Dan Hecht has posted comments on this change. ( 
http://gerrit.cloudera.org:8080/8023 )

Change subject: IMPALA-4856: Port data stream service to KRPC
......................................................................


Patch Set 3:

(34 comments)

Another batch of comments...

http://gerrit.cloudera.org:8080/#/c/8023/3/be/src/runtime/krpc-data-stream-mgr.h
File be/src/runtime/krpc-data-stream-mgr.h:

http://gerrit.cloudera.org:8080/#/c/8023/3/be/src/runtime/krpc-data-stream-mgr.h@63
PS3, Line 63: ongoing transmission from a client to a server as a 'stream'
I don't think that's accurate. see questions in krpc-data-stream-recvr.h about 
stream definition.


http://gerrit.cloudera.org:8080/#/c/8023/3/be/src/runtime/krpc-data-stream-mgr.h@93
PS3, Line 93: process it immediately, add it to a fixed-size 'batch queue' for 
later processing
XXX check whether these are really different


http://gerrit.cloudera.org:8080/#/c/8023/3/be/src/runtime/krpc-data-stream-mgr.h@164
PS3, Line 164: deferred processing
is that because the recvr hasn't showed up yet, or because the stream's queue 
is full, or both?


http://gerrit.cloudera.org:8080/#/c/8023/3/be/src/runtime/krpc-data-stream-mgr.h@235
PS3, Line 235: node_id
dest_node_id?


http://gerrit.cloudera.org:8080/#/c/8023/3/be/src/runtime/krpc-data-stream-mgr.h@239
PS3, Line 239: Ownership of the receiver is shared between this DataStream mgr 
instance and the
             :   /// caller.
that seems unnecessary but don't change it now.


http://gerrit.cloudera.org:8080/#/c/8023/3/be/src/runtime/krpc-data-stream-mgr.h@246
PS3, Line 246:
'proto_batch'?


http://gerrit.cloudera.org:8080/#/c/8023/3/be/src/runtime/krpc-data-stream-mgr.h@248
PS3, Line 248: .
'request'.

Also document what 'response' and 'context' are.


http://gerrit.cloudera.org:8080/#/c/8023/3/be/src/runtime/krpc-data-stream-mgr.h@266
PS3, Line 266: Notifies the receiver
is this an RPC handler?
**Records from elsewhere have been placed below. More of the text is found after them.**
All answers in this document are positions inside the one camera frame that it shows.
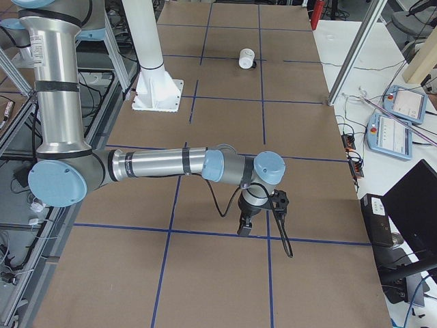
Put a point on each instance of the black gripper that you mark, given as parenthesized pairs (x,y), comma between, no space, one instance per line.
(246,211)

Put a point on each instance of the white smiley mug black handle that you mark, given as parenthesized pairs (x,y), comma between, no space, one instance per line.
(247,59)

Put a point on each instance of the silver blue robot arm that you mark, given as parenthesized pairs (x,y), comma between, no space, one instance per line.
(68,168)

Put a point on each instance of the orange black connector lower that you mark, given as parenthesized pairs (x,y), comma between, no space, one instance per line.
(356,168)

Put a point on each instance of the orange black connector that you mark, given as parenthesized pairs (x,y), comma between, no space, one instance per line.
(356,168)
(348,141)

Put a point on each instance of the black box device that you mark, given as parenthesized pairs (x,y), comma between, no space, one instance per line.
(376,220)

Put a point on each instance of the orange black connector upper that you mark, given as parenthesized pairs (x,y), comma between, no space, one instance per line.
(348,141)

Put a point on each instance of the lower teach pendant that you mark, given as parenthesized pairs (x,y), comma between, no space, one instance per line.
(387,136)

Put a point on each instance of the teach pendant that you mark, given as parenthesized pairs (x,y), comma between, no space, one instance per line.
(387,136)
(406,104)

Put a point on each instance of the black monitor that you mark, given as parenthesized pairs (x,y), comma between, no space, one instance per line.
(411,204)

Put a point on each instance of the upper teach pendant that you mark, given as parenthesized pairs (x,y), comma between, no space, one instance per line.
(406,104)

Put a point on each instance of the red fire extinguisher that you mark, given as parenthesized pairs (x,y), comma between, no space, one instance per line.
(316,13)

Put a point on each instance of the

I think we should just be explicit about which of these 
methods are RPC handlers.


http://gerrit.cloudera.org:8080/#/c/8023/3/be/src/runtime/krpc-data-stream-mgr.h@267
PS3, Line 267: The RPC
what RPC is this talking about? If this is a handler, then it's clear.


http://gerrit.cloudera.org:8080/#/c/8023/3/be/src/runtime/krpc-data-stream-mgr.h@274
PS3, Line 274: Closes
Does it close or cancel? (or is there no difference?)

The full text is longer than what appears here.